A final point, or, rather, assertion. The principal actors in the Bush-Cheney administration and their Iraq war supporters in Congress, the MSM, and Washington think tank archipelago will unfortunately not be held to account. Leftists are using the anniversary to beat up on Democrats and the MSM for having supported the war (and the lefties are right, of course). And many are still demanding war crimes trials for Bush-Cheney or some indictment by the ICC but, for reasons that hardly need to be explicated, it’s not going to happen. What all those who uncritically supported the Iraq war—and who rubbished those who opposed it—should do to at least partially make amends with the likes of me is to prostrate themselves before and profusely apologize to two men who were dragged through the mud during those miserable months in late 2002-early 2003: Scott Ritter and Jacques Chirac. Scott Ritter because he emphatically insisted that Iraq had no CBW or nuclear weapons capacity and explained why to anyone who would listen. Ritter was, of course, speaking from rather extensive personal experience on the question and knew what he was talking about. That was he was not listened to—not to mention sullied and denigrated—in Washington was unconscionable.
As for Jacques Chirac, because his opposition to US policy was well-considered and based on principle, and for which he, along with the entire French nation, was subjected to slander and calumny in the US. Chirac did not exclude the possibility of joining the US in Iraq and told his military to prepare for it. But it became obvious to the French that the Bush-Cheney administration’s “evidence” of WMDs was bogus, that there was no casus belli. France needed the proof from Washington and never got it.

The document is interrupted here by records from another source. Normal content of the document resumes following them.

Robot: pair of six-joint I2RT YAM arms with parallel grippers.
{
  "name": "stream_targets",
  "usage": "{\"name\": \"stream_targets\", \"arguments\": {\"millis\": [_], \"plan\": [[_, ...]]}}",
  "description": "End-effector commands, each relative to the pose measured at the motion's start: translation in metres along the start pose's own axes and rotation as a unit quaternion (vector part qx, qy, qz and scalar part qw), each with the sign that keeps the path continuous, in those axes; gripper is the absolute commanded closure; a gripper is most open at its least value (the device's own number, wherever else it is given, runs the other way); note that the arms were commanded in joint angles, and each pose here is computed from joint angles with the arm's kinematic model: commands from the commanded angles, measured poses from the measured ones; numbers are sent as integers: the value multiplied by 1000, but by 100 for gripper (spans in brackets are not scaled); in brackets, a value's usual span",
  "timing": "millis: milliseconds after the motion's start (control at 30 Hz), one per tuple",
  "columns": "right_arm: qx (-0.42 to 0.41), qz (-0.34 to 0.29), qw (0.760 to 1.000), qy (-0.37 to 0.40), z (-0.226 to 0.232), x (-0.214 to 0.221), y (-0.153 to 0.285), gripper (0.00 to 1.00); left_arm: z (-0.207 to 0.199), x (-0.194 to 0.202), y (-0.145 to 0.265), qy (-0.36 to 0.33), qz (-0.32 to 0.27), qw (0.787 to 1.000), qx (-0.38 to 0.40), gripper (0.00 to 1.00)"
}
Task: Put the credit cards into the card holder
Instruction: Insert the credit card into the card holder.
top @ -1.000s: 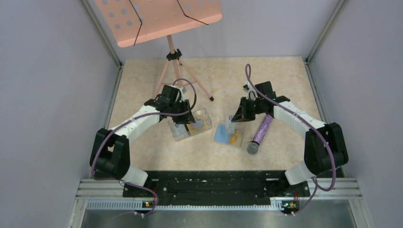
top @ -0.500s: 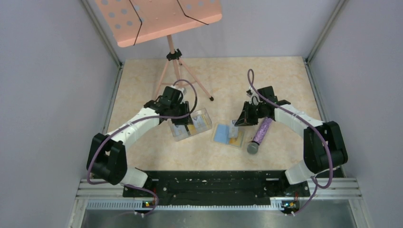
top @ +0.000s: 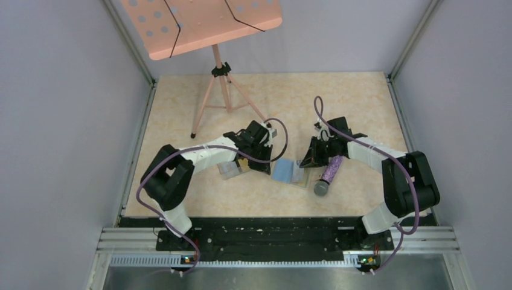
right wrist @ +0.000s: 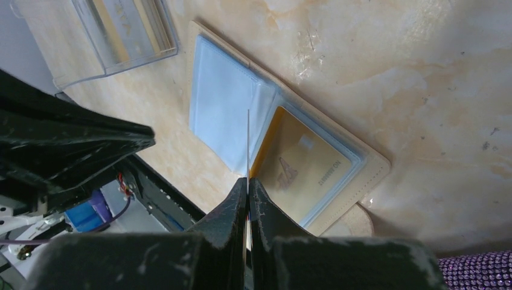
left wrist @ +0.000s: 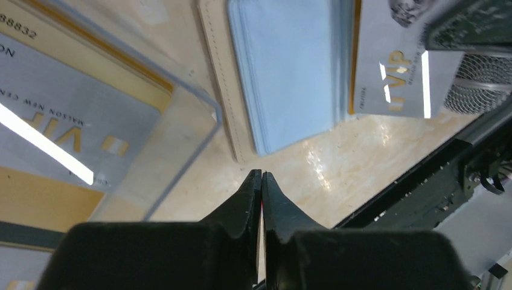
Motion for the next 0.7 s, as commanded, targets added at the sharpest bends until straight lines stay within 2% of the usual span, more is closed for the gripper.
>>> {"name": "stream_targets", "arguments": {"millis": [0,233,400,667], "plan": [[-8,-14,1000,6,-3,-6,0,100,0,-29,-10,-7,-26,999,-41,95],[-6,-22,1000,-6,-6,-6,-2,100,27,-53,-27,37,-19,992,-121,100],[-20,-29,999,-28,-10,-8,-6,100,34,-58,-27,55,-14,995,-84,100],[-25,-9,998,-60,-22,-8,-18,100,29,-38,-36,76,16,996,-35,100]]}}
Point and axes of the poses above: each gripper's point midway between its finger pads, its own y axis back along the fingers, its own z axis along the line the jaws close on, x = y × z, the point moved 9 cm from there along y, back along the fingers, and after that the axes turned 4 degrees about y, right-handed, at the moved point
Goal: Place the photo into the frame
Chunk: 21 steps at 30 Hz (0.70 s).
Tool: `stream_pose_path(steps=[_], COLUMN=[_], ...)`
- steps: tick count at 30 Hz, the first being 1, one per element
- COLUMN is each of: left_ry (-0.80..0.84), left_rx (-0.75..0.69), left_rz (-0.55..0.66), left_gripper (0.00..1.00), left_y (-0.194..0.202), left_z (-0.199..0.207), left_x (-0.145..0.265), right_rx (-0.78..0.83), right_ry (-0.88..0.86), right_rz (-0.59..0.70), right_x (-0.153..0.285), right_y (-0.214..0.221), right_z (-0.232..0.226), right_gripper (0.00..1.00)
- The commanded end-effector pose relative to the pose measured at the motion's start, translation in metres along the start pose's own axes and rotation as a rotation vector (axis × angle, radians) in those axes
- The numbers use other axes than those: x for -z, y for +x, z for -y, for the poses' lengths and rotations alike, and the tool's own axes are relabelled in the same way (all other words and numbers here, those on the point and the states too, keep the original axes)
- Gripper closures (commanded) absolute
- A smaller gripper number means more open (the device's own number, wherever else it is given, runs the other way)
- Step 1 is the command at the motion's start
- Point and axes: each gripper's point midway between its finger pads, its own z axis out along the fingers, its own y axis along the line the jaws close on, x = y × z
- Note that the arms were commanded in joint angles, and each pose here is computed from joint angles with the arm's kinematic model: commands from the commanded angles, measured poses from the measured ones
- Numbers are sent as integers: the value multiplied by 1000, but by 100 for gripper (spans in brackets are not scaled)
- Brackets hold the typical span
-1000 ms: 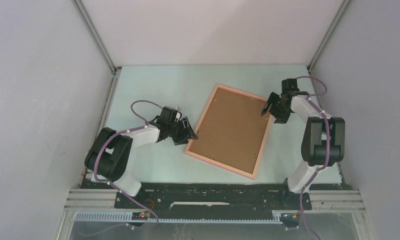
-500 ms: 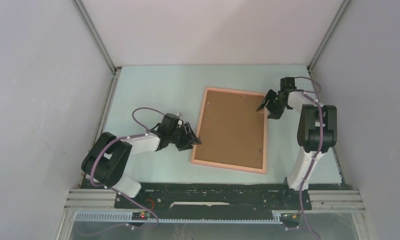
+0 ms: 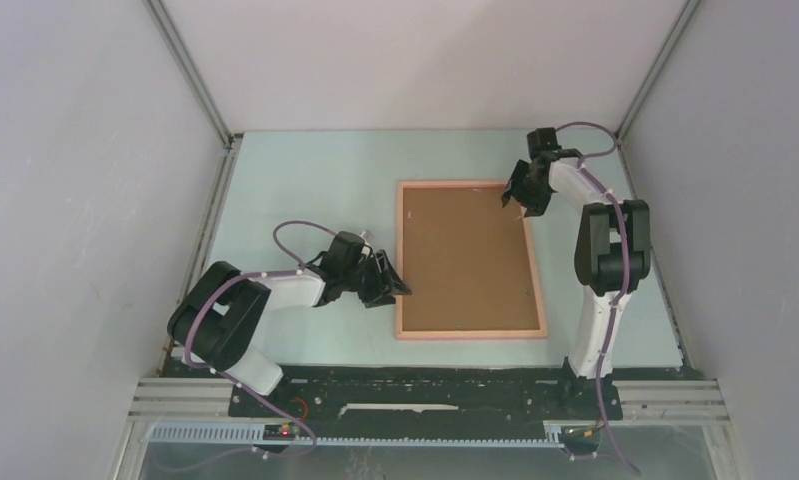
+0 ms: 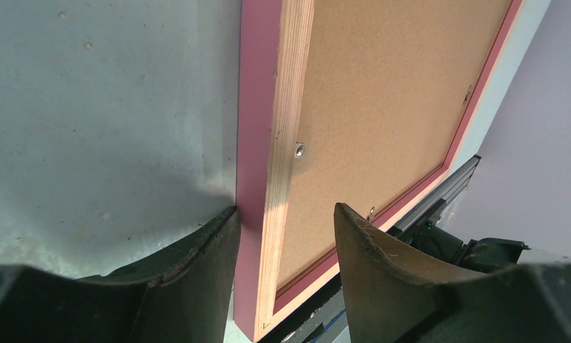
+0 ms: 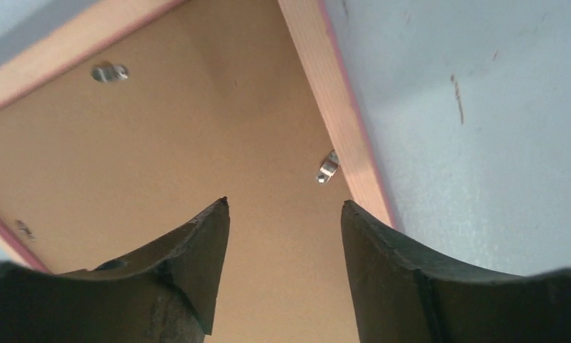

After Colin Powell’s infamous presentation to the UNSC—which the entire MSM pronounced a slam dunk, grand slam, blah blah—analysts in the French media pronounced Powell’s photos of mobile labs impossible to interpret (and that vial of white powder: was that really anthrax? did Powell actually carry a biological weapon on his person and bring into the UN? but if was just milk powder, then, as they say in these parts, les Américains se foutent de nos gueules, i.e. the Americans are taking us for fools). So the French could not but vote against a UNSC resolution authorizing war. If the Americans and Brits wanted to wage an unprovoked war in Iraq, they would have to do it without the green light from the United Nations. The French position was impeccable, ironclad, and irreproachable. The final demonstration of this: France suffered no lasting consequences for saying no to the Bush-Cheney administration, the latter of which had, by 2005, let bygones be bygones and started to make nice with the French. On Iraq, France was right. She really was.